Do people still volunteer for service sake?Published 8:44am Tuesday, March 8, 2011
Column: Notes from Home
Volunteering to serve the community isn’t what it used to be.
Once upon a time, lots of American institutions thrived because of women and men (mostly women) who stepped forward and did what needed to be done without thought of payment. They ran PTA chapters at school, organized Red Cross functions, led Scout troops, made bandages for distant disasters, kept an eye out for children and shut-ins in their neighborhoods …
Don’t I sound like an old curmudgeon? When I was a child … blah, blah, blah. Surely I can’t mean what I say? Surely I see all the teens and adults packaging meals for the hungry, going on mission trips and helping to build houses today? Yes, of course I see them. I’ve been one of them, helping with those tasks.
It’s not that the idea of volunteering has gone away; it’s just that the motivation for serving others seems to have changed. Today volunteering is something most of us seem to be doing for some kind of reward — the public acknowledgement, the free cookies or sandwiches, the line item for a résumé — or because of some kind of pressure, and not because the act of serving another is something we just do because we’re Americans or religious … or human beings.
This is most obvious when you look at the applications for college and the associated scholarships, or rather, when you look at how families prepare for those applications. Teenagers volunteer to serve supper to the homeless for the sake of that college application and then, later, the résumé for that first job.
Families have learned to keep track of these service experiences — our family does now, after the experience of applying for college with our oldest — because it’s something colleges ask about. Organizations that give out scholarships — including colleges themselves — also ask for evidence of volunteering.
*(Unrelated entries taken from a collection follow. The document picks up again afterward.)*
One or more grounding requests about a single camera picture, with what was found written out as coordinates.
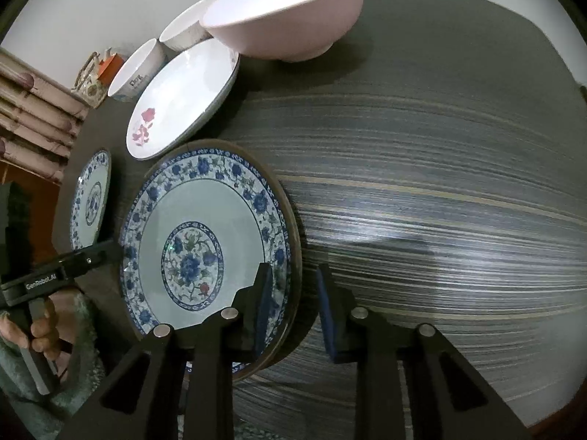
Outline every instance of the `floral rim pattern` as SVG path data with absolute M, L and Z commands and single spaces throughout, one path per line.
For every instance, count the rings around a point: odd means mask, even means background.
M 247 160 L 230 151 L 200 148 L 164 161 L 143 183 L 124 221 L 120 244 L 124 259 L 120 282 L 124 301 L 135 326 L 143 334 L 159 321 L 149 306 L 140 281 L 139 251 L 143 229 L 157 204 L 169 191 L 193 180 L 215 180 L 229 186 L 248 205 L 271 263 L 274 284 L 265 345 L 269 345 L 283 320 L 291 279 L 291 248 L 285 217 L 268 181 Z M 238 372 L 246 364 L 234 364 Z
M 72 249 L 74 250 L 83 248 L 79 237 L 80 221 L 83 219 L 83 224 L 87 225 L 85 220 L 86 207 L 81 207 L 81 199 L 83 198 L 84 192 L 87 189 L 91 189 L 87 187 L 87 183 L 92 176 L 92 172 L 101 166 L 106 167 L 107 169 L 110 167 L 110 154 L 108 151 L 101 150 L 92 155 L 92 158 L 84 166 L 80 176 L 77 179 L 75 194 L 73 195 L 72 215 L 69 222 L 69 241 L 71 242 Z M 104 192 L 104 196 L 102 197 L 102 203 L 98 205 L 98 208 L 104 205 L 106 201 L 106 189 L 104 191 L 101 190 L 101 192 Z M 98 223 L 96 224 L 96 233 L 98 232 L 100 221 L 100 217 L 97 216 L 98 211 L 99 210 L 96 209 L 96 213 L 93 217 L 93 221 L 96 221 L 96 219 L 98 220 Z

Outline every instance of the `white bowl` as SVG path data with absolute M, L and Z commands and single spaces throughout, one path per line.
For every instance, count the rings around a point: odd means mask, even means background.
M 201 24 L 241 54 L 303 61 L 350 30 L 362 7 L 363 0 L 216 0 Z
M 156 38 L 137 49 L 119 69 L 108 88 L 108 96 L 117 101 L 132 102 L 149 85 L 167 61 L 163 46 Z
M 200 25 L 200 19 L 216 0 L 200 0 L 177 16 L 163 30 L 159 41 L 174 51 L 184 51 L 209 37 Z
M 218 110 L 237 77 L 239 55 L 216 39 L 178 54 L 134 107 L 126 148 L 151 159 L 187 139 Z

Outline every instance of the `curtain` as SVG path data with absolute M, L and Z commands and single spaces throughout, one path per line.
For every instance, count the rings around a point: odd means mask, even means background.
M 0 49 L 0 158 L 57 184 L 89 107 Z

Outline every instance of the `dark wooden table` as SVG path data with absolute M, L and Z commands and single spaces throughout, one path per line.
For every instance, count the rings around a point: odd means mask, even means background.
M 118 235 L 153 164 L 126 151 L 132 110 L 108 100 L 84 123 L 58 251 L 76 177 L 100 147 L 113 158 L 102 238 Z M 244 58 L 197 137 L 236 142 L 278 175 L 302 233 L 305 296 L 284 354 L 301 343 L 236 386 L 236 412 L 291 438 L 351 438 L 354 366 L 328 362 L 315 322 L 321 261 L 394 322 L 435 323 L 527 424 L 564 406 L 587 366 L 586 129 L 549 41 L 483 0 L 365 0 L 315 60 Z M 134 340 L 116 270 L 80 284 Z

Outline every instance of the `small white bowl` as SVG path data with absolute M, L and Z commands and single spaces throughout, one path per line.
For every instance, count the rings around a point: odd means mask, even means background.
M 137 99 L 151 79 L 161 70 L 167 58 L 163 46 L 153 38 L 137 49 L 119 69 L 110 87 L 108 96 L 122 101 Z
M 159 41 L 174 51 L 185 51 L 193 45 L 209 37 L 202 28 L 200 20 L 204 13 L 216 0 L 200 0 L 177 16 L 163 30 Z

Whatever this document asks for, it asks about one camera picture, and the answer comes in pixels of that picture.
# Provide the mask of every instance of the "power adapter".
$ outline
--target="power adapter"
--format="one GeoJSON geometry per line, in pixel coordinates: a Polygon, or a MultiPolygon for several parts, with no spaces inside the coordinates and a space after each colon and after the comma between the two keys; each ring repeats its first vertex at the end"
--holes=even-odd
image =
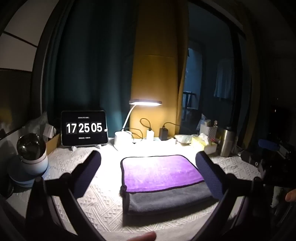
{"type": "Polygon", "coordinates": [[[168,129],[166,129],[165,127],[160,128],[158,138],[161,141],[166,141],[168,139],[168,129]]]}
{"type": "Polygon", "coordinates": [[[151,130],[151,128],[149,128],[149,130],[147,130],[146,140],[147,141],[154,141],[154,131],[151,130]]]}

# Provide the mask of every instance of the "hand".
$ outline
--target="hand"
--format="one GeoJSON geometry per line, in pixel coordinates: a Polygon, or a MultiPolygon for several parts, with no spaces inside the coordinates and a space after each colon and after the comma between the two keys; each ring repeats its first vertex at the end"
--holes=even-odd
{"type": "Polygon", "coordinates": [[[287,193],[285,200],[287,202],[296,202],[296,189],[287,193]]]}
{"type": "Polygon", "coordinates": [[[156,239],[155,232],[145,233],[142,236],[131,238],[128,241],[154,241],[156,239]]]}

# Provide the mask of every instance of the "cable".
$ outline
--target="cable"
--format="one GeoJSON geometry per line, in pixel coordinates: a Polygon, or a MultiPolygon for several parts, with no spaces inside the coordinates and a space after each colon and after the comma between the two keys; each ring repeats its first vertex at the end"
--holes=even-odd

We try to keep the documentation in the background, but periodically there it is, sitting right in our faces: we need to keep these records to help our kids.
There’s another thing that complicates the concept of service: What happens when we volunteer our time for an institution that uses that service as part of its PR or advertising, helping them profit from what volunteers do? It still means helping people, but volunteering within an institution that’s out to make a profit also means working without pay in a way that benefits somebody else’s wallet.
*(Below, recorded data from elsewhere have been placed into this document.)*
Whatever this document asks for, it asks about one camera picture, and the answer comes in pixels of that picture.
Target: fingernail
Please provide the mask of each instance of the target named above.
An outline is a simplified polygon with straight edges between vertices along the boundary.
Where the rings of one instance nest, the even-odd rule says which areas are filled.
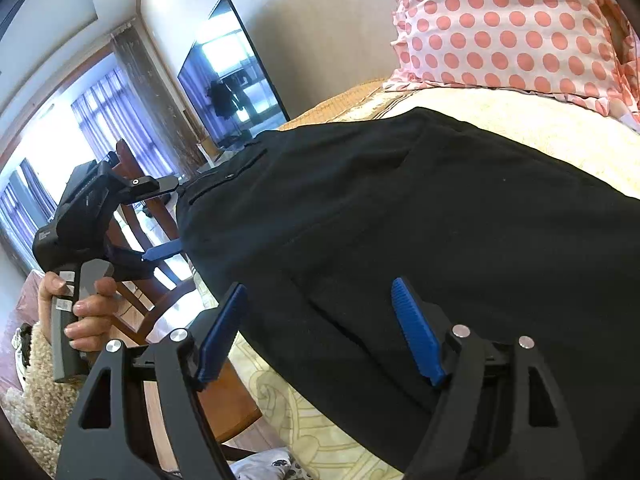
[[[76,331],[76,323],[69,324],[65,327],[65,335],[71,337]]]
[[[84,316],[84,314],[86,314],[86,310],[87,306],[83,301],[78,301],[74,305],[74,314],[76,314],[76,316]]]

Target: blue rubber pad
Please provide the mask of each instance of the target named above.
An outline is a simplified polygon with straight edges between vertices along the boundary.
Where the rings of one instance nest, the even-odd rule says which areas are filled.
[[[142,259],[147,262],[158,262],[160,260],[166,260],[180,254],[182,252],[182,242],[180,238],[171,240],[162,245],[151,247],[146,253],[142,255]]]
[[[402,278],[395,279],[391,286],[391,303],[420,374],[433,386],[438,386],[446,377],[441,364],[440,343]]]
[[[210,383],[220,375],[248,305],[246,288],[244,285],[238,285],[220,307],[218,317],[200,346],[200,366],[196,373],[196,379],[200,383]]]

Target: television
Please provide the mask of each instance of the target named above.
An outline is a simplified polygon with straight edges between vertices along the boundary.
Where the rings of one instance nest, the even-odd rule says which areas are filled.
[[[289,121],[231,0],[219,0],[198,28],[178,80],[223,150]]]

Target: bedspread
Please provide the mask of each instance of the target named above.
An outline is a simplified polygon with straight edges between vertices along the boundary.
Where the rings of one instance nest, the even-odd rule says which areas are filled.
[[[358,97],[364,99],[345,111],[337,111],[330,103],[319,105],[297,120],[296,126],[389,117],[423,106],[565,160],[626,195],[640,198],[640,136],[612,118],[507,90],[436,88],[392,93],[367,90]],[[196,284],[205,306],[216,307],[217,301],[197,274]],[[365,450],[297,393],[242,335],[236,338],[229,359],[265,418],[314,478],[401,478],[400,472]]]

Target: gray handle
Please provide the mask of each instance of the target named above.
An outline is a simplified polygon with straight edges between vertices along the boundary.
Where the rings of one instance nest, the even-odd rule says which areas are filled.
[[[65,335],[66,326],[78,320],[72,307],[77,301],[95,294],[94,282],[104,276],[111,276],[113,266],[104,260],[91,260],[75,269],[60,269],[58,273],[66,280],[69,295],[53,297],[51,300],[53,380],[66,383],[85,378],[89,373],[89,366],[82,355],[84,352],[73,349]]]
Consider this, too, as you look at the total picture of volunteering: Some of us are pressured to volunteer through something known locally as Sentenced to Serve. A person is sentenced by a court to serve others as a punishment for having broken the law. Yes, it’s usually some non-lethal kind of crime, but regardless of what they did, they are serving the community — providing unpaid labor to churches or roadsides or Habitat for Humanity or something similar — as an alternative to sitting in jail. What an attractive concept: volunteering seen as a punishment, as menial labor assigned to losers.
This does not mean that there aren’t others who are genuine in their service, and are not seeking anything other than the satisfaction of knowing they have helped the community. Recently I read a story about volunteers helping out county and municipal governments in different parts of Minnesota. Those local governments don’t have enough money to pay people to work in all kinds of areas, so some big-hearted men and women have stepped forward to answer telephones and staff counters. In Arizona, volunteers are camping out in state parks that have been closed because of budget cuts. They’re protecting artifacts from looters because the state isn’t.
One common feature with most of those volunteers is that they are retirees — they have social security and pensions to pay the bills. But they also grew up at a time when sacrifice for the sake of the community and service to others were considered core values. How many of my generation or the generations following me are going to step into their shoes when they’re gone?
Right from its founding, our society has always been concerned about money — making money, saving money, spending money — but lately it seems that money is the only thing that matters. How much will I earn from this investment? How much will I get paid? How can I stop the government from stealing my money? It’s hard to “sell” the idea of service for service’s sake — because it’s the right thing to do — when people are encouraged to focus so selfishly on their own needs.
Albert Lea resident David Rask Behling teaches at Waldorf College in Forest City, Iowa, and lives with his wife and children in Albert Lea. His column appears every other Tuesday.